The same logic applies to small business entities.

It is a normal thing for small businesses to fail — in fact it happens all the time, and this is healthy.

But there is a huge difference between, say, the failure of nine million small businesses over the course of two years, and the failure of nine million businesses in the space of eight weeks. 

To understand how economic systems can break under sudden strain in the same way hospitals can, think about a bank portfolio of commercial mortgage loans.

In normal times, a bank can expect a certain percentage of mortgages to default. This rate of default is factored into the bank’s lending decisions.

Usually a bank will calibrate its lending decisions to keep the rate of default in the low single digits. So, hypothetically speaking, if 3% of the loans in a commercial mortgage portfolio go into default, the bank has no problem. They likely factored a 3% default rate into their calculations in the first place.

Now let’s say that number triples, so that 9% of the loans are in default.

At 9% the bank is in trouble. At such a high rate of default, they are probably losing money on the portfolio instead of making it. At 9% the bank is eating more in losses than it is bringing in through payments.

But of course, the statistical wizards in the bank’s risk management department would never anticipate a 9% default rate. That level of default, for the given quality of borrowers in the portfolio, spread across thousands of loans, would be unprecedented.

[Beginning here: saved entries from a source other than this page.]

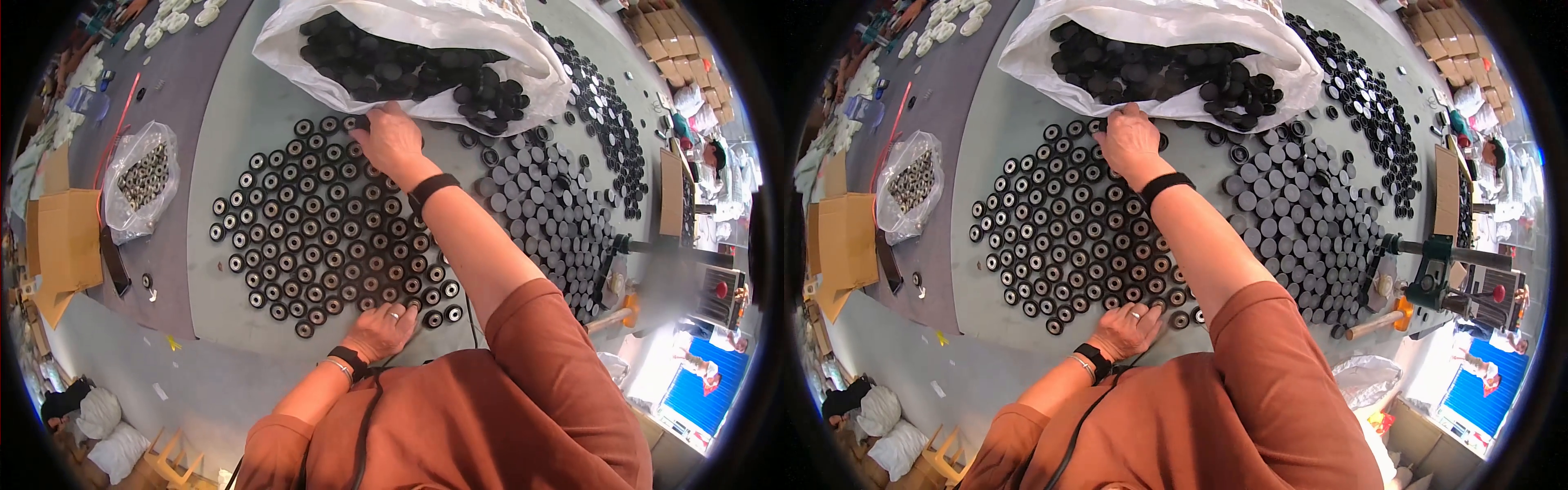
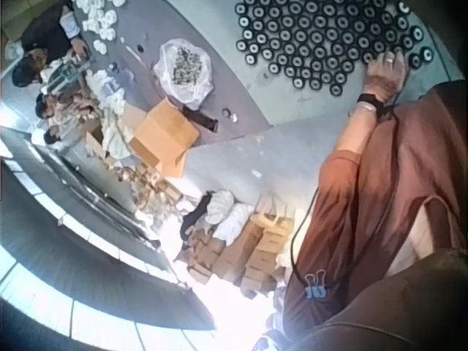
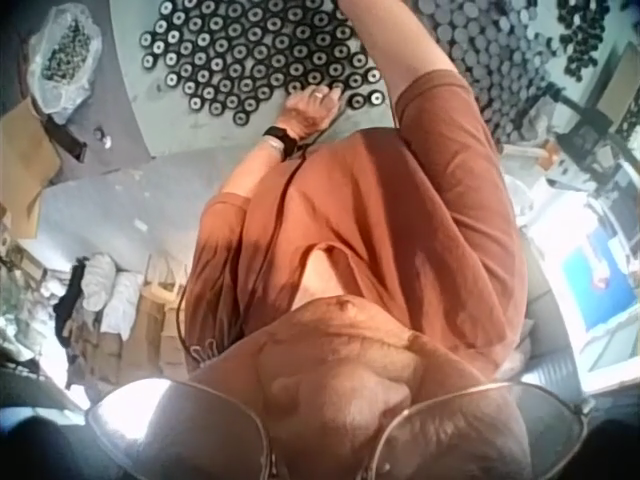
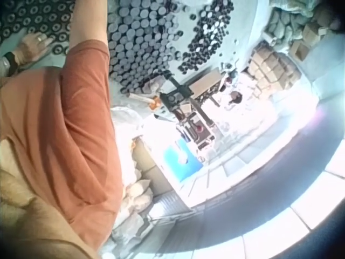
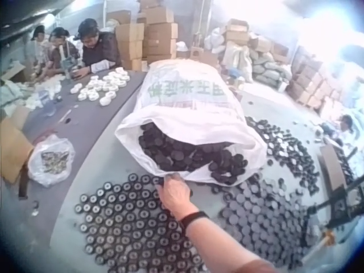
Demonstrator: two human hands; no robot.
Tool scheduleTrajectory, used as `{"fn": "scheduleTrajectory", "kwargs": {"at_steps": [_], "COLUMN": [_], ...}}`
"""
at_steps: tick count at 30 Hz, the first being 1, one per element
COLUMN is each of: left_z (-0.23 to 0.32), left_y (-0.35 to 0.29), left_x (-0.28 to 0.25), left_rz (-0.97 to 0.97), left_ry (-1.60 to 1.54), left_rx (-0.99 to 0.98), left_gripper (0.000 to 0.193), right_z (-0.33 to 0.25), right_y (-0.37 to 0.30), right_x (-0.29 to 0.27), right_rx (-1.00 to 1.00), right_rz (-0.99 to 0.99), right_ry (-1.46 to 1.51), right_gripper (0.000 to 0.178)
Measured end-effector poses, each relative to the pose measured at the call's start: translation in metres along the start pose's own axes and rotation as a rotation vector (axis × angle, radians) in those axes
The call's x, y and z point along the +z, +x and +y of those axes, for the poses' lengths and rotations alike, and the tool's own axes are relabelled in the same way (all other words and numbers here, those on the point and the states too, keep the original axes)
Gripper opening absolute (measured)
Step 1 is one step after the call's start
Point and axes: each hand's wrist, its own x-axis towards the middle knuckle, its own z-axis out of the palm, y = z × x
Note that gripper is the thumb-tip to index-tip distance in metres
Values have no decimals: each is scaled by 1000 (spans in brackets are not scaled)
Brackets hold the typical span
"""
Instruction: The recorder is assembling small black rubber or plastic industrial components with metal rings, then using a rubber mallet to secure them together.
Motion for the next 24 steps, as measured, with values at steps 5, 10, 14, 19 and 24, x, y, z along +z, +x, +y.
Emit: {"fn": "scheduleTrajectory", "kwargs": {"at_steps": [5, 10, 14, 19, 24], "left_z": [-4, -3, -3, 1, 3], "left_y": [5, 9, 8, 9, 10], "left_x": [6, -4, 1, 1, -1], "left_rz": [-45, -92, -75, -56, -59], "left_ry": [16, -68, -72, -27, -58], "left_rx": [48, -37, -51, -7, -25], "left_gripper": [23, 30, 31, 31, 31], "right_z": [25, 44, 70, 74, 72], "right_y": [3, -56, -169, -257, -261], "right_x": [-9, -98, -137, -106, -84], "right_rx": [-14, 292, 773, 561, 80], "right_rz": [-44, -146, -169, 101, 252], "right_ry": [56, 464, 863, 380, -105], "right_gripper": [34, 41, 29, 21, 23]}}
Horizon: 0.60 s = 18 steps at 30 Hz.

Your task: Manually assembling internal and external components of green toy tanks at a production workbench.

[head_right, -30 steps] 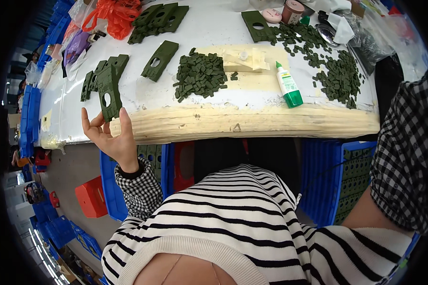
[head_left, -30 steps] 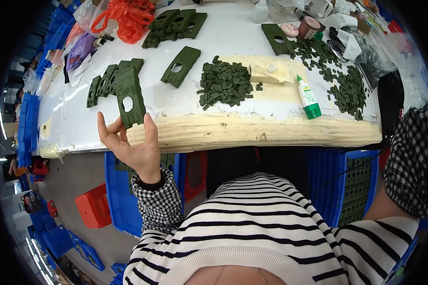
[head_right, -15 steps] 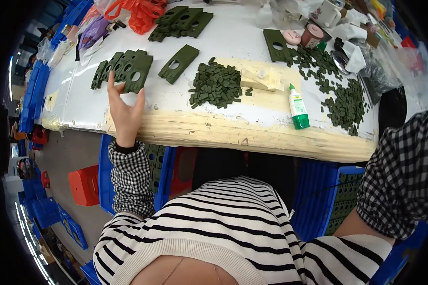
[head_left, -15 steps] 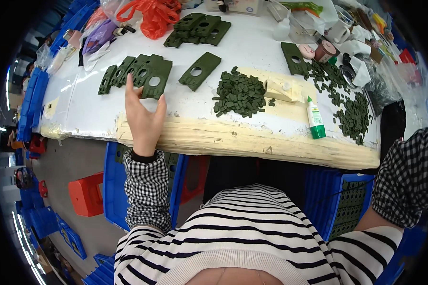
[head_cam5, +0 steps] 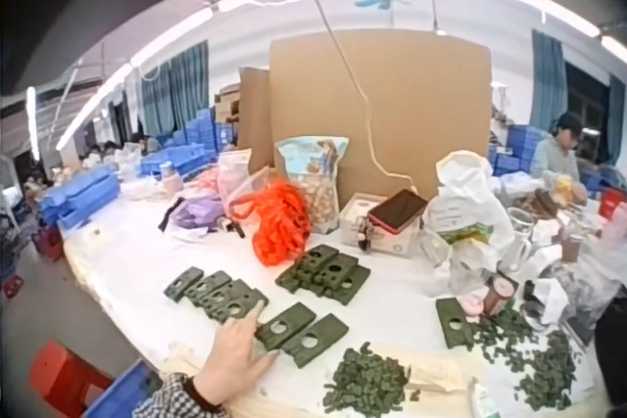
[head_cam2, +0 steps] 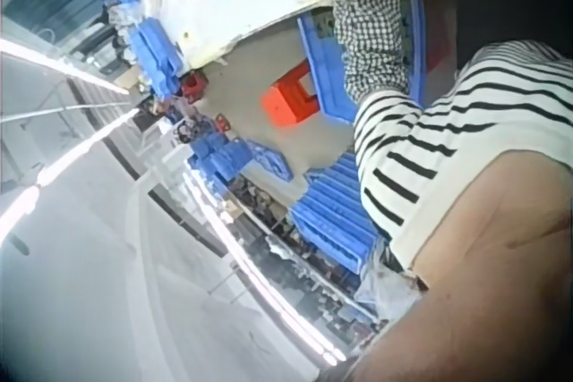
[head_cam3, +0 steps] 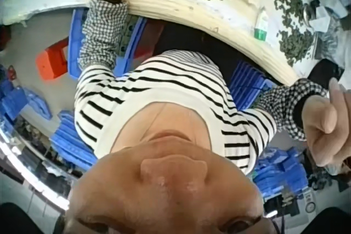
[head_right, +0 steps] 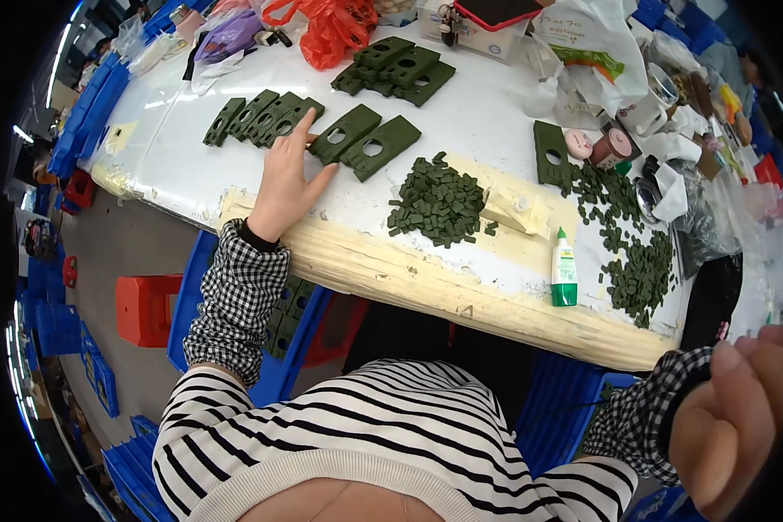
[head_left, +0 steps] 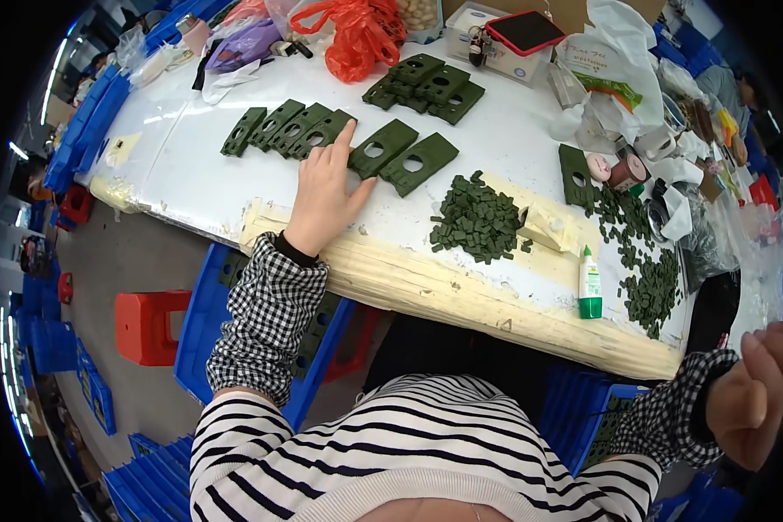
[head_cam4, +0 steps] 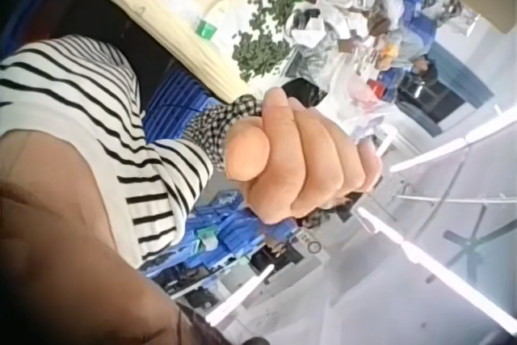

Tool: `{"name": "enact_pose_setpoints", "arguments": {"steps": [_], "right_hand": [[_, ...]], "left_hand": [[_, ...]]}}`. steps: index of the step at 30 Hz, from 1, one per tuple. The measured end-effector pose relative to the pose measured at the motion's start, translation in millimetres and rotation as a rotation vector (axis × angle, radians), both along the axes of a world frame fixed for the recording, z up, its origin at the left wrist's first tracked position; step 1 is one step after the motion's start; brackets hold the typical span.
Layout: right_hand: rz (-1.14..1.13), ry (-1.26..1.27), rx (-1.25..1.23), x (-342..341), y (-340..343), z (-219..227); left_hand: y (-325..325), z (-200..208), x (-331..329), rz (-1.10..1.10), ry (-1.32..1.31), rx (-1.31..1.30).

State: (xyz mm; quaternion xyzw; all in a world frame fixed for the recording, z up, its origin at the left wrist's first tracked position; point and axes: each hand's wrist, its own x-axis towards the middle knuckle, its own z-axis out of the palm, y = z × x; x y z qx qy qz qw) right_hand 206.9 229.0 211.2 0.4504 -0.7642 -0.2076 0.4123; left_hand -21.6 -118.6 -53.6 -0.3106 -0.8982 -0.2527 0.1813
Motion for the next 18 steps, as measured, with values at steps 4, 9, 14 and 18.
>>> {"name": "enact_pose_setpoints", "arguments": {"steps": [4, 9, 14, 18], "right_hand": [[-0.259, -0.197, -0.289, 34.4, 2.8, -46.7], [-0.455, -0.321, -0.659, 25.7, 1.1, -85.7], [-0.618, -0.291, -0.972, 16.9, 31.0, -121.7], [-0.701, -0.506, -1.265, 13.8, 65.5, -149.2]], "left_hand": [[-10.6, 5.7, 0.1, -0.096, -0.059, 0.089], [-36.1, 14.6, -25.8, 0.152, 0.258, -0.035], [-56.6, -0.6, -38.3, 0.237, 0.184, -0.229], [-50.7, 5.4, -38.4, 0.176, 0.258, -0.185]]}}
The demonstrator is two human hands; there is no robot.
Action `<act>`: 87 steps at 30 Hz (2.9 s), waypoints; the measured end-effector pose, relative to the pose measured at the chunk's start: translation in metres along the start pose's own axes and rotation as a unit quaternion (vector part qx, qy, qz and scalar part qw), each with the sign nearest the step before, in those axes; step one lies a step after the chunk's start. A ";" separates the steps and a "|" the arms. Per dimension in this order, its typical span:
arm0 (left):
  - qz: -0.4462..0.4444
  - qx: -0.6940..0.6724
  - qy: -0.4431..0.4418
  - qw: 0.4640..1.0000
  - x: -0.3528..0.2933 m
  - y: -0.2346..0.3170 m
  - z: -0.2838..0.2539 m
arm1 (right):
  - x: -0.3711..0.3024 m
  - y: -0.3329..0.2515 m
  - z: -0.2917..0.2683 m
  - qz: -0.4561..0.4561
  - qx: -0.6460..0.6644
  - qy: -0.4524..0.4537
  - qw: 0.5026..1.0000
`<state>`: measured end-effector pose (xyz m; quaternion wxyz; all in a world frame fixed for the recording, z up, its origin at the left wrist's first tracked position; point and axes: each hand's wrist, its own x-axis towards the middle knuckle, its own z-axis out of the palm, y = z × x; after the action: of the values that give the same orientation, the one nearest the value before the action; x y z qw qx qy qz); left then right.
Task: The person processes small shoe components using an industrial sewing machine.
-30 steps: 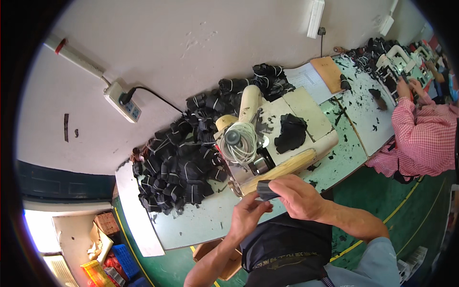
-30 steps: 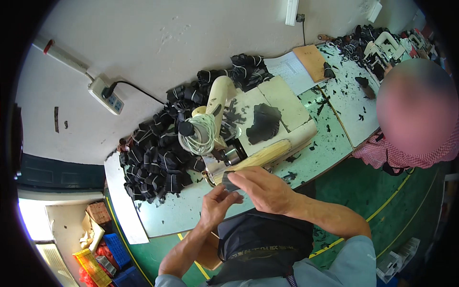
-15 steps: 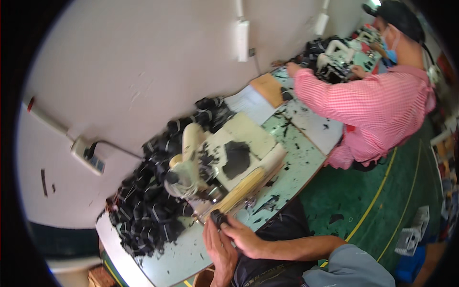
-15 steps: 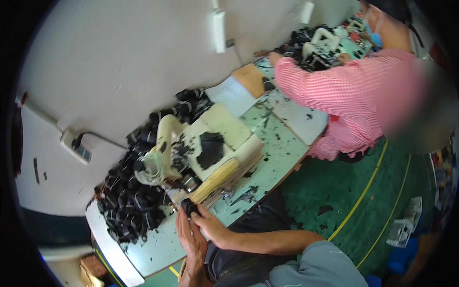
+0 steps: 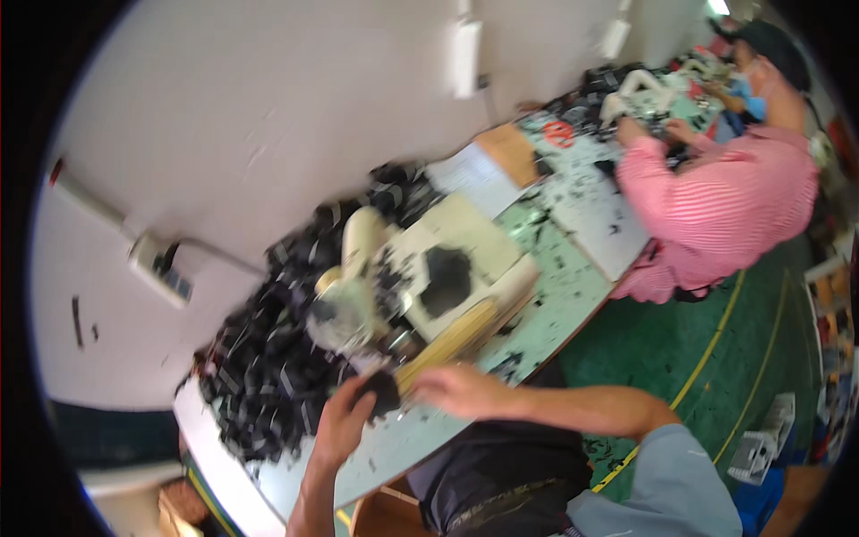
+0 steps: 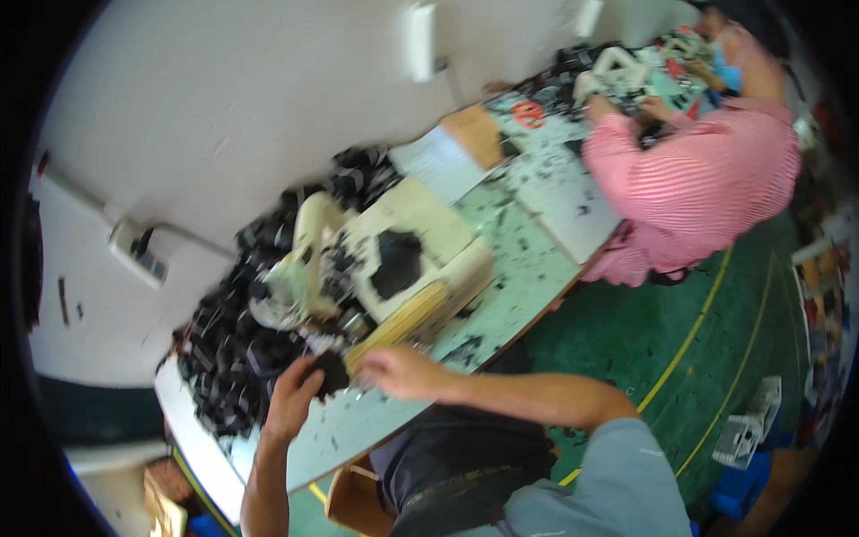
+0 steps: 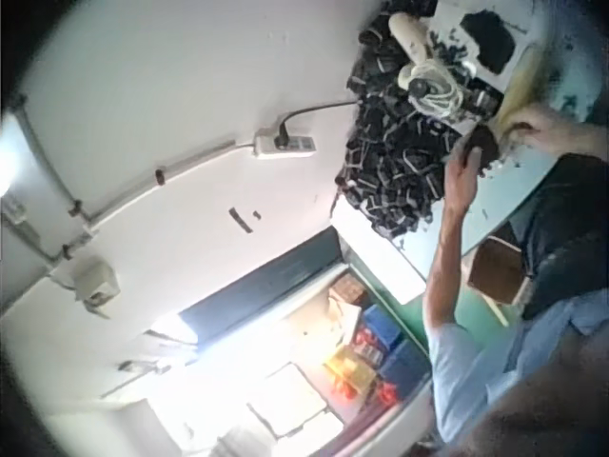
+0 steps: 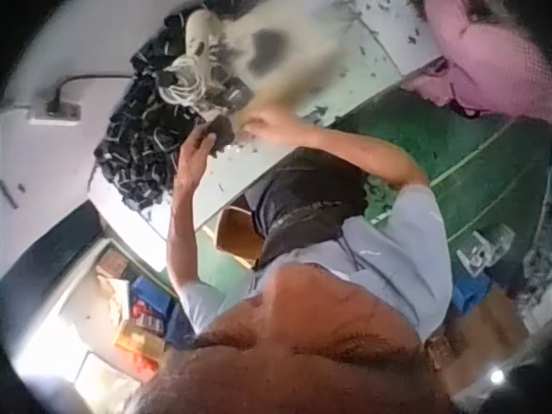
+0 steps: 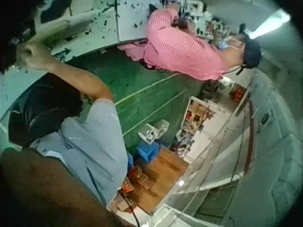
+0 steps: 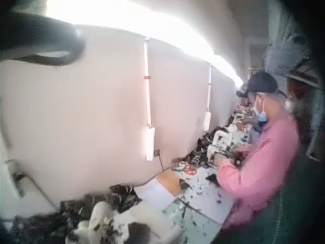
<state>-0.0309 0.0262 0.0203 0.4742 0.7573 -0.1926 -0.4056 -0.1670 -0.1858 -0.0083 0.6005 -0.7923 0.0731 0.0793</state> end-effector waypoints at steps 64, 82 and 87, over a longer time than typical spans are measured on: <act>-0.076 0.022 0.085 0.993 0.048 0.007 0.022 | 0.045 -0.004 -0.021 -0.123 -0.220 0.153 0.956; -0.066 0.090 0.091 0.990 0.033 0.005 0.011 | 0.034 -0.011 -0.037 -0.067 -0.174 0.149 0.971; -0.041 0.124 0.149 0.980 0.043 0.008 0.026 | 0.032 -0.005 -0.038 -0.095 -0.187 0.106 0.972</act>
<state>-0.0253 -0.0208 0.0028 0.3826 0.8696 -0.1374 -0.2802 -0.1328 -0.2215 -0.0001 0.4355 -0.8977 0.0448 -0.0501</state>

There is no “9% scenario” in their models.

And then a real economy crisis comes along, and the default rate spikes to 20% — the equivalent of a biblical flood — and the bank is stunned by a gigantic capital loss it never expected or anticipated.

Take that basic idea, multiply it by 10,000 to reflect all the myriad ways a real economy crisis breaks the system — not just for banks but all kinds of actors and entities and linkages — and you’ll start to get an idea of why the economic situation is dire right now, and far from easily fixed. 

“Systemic breakage” is real and pervasive when a system’s capacity is exceeded. The concept is a basic principle of nonlinear dynamics.

For another off-the-cuff example, think about the total amount of calories a person consumes in two years, and then imagine being forced to eat that much in two months. Or imagine being forced to do two years’ worth of manual labor in two months.

In the first case your digestive system would collapse. In the second you drop dead from exhaustion.

It’s not just the amount of throughput that goes through the system, in other words, it’s the speed and volume at which the system is forced to handle it.

Plumbers, engineers, and mechanics are intimately familiar with concepts like these because they build and maintain physical systems in the real world, where nonlinear dynamics apply on a regular basis. Too much water pressure bursts the pipe; too much tension snaps the rod; too much friction burns out the motor, and so on.

All this stuff applies in the real economy, too. And with the kind of crisis the real economy is facing now, with many more weeks of shutdown yet to go, the level of systemic breakage is unprecedented — and the horrifying spike in jobless claims is only a fraction of all that’s gone wrong.

We see this quite clearly, which is why the idea of a near-term bounceback — and a relatively fast market bottom — seems nuts.

When you get the level of breakage we’re seeing now, it just doesn’t work that way.